About this task> Repeat the listing verbatim. Drop any pictures.

Data provided>
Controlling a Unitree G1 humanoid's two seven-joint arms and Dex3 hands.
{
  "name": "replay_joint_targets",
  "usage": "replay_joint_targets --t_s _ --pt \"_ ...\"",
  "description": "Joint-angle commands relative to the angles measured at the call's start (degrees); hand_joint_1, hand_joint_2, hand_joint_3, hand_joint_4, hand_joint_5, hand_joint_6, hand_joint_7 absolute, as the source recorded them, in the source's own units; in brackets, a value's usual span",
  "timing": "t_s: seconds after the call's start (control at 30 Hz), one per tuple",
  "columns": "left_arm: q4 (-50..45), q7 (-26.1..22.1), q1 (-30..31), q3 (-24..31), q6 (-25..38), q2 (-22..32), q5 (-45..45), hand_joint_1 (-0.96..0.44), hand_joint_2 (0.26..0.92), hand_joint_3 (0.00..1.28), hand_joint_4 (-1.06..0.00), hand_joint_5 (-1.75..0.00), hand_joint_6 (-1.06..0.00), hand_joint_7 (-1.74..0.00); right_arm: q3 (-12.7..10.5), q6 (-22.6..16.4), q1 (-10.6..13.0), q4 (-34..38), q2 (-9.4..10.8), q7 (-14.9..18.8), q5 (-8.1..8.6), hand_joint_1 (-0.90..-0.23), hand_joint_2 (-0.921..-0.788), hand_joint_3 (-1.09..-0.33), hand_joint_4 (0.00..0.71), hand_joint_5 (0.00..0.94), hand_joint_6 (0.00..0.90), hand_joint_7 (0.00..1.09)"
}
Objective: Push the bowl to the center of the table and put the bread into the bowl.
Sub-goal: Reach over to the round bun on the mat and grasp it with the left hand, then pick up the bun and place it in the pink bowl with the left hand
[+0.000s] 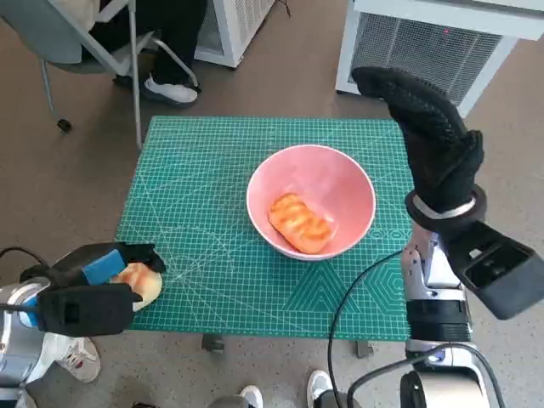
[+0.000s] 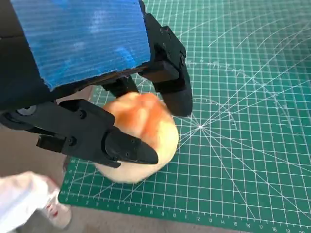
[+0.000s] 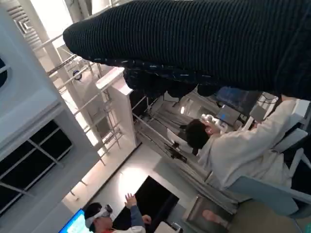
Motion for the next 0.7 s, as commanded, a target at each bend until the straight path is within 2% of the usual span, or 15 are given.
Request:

The answer>
Controlling a Unitree G1 humanoid's two seven-joint arms and Dex3 hands.
{
  "name": "replay_joint_targets",
  "usage": "replay_joint_targets --t_s _ --pt \"_ ...\"",
  "description": "Joint-angle commands relative to the angles measured at the call's start (degrees); hand_joint_1, hand_joint_2, hand_joint_3, hand_joint_4, hand_joint_5, hand_joint_6, hand_joint_7 absolute, as the source recorded them, in the source's own units; in brackets, a value's usual span",
  "timing": "t_s: seconds after the call's start (control at 30 Hz), one per tuple",
  "columns": "left_arm: q4 (-50..45), q7 (-26.1..22.1), q1 (-30..31), q3 (-24..31), q6 (-25..38), q2 (-22..32), q5 (-45..45), hand_joint_1 (-0.96..0.44), hand_joint_2 (0.26..0.92), hand_joint_3 (0.00..1.28), hand_joint_4 (-1.06..0.00), hand_joint_5 (-1.75..0.00), hand_joint_6 (-1.06..0.00), hand_joint_7 (-1.74..0.00); right_arm: q3 (-12.7..10.5), q6 (-22.6..16.4), q1 (-10.6..13.0), q4 (-34..38), q2 (-9.4..10.8), q7 (-14.9..18.8), q5 (-8.1..8.6), hand_joint_1 (-0.90..-0.23), hand_joint_2 (-0.921..-0.788), hand_joint_3 (-1.09..-0.33), hand_joint_4 (0.00..0.71), hand_joint_5 (0.00..0.94), hand_joint_6 (0.00..0.90), hand_joint_7 (0.00..1.09)"
}
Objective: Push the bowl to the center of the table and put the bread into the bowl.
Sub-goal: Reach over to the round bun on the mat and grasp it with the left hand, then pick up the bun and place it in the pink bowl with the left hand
[+0.000s] 
[+0.000s] 
[+0.000s] 
Motion for the next 0.7 s, as commanded, a target at each bend until the straight path is within 2% of the usual span, or 15 are given.
Request:

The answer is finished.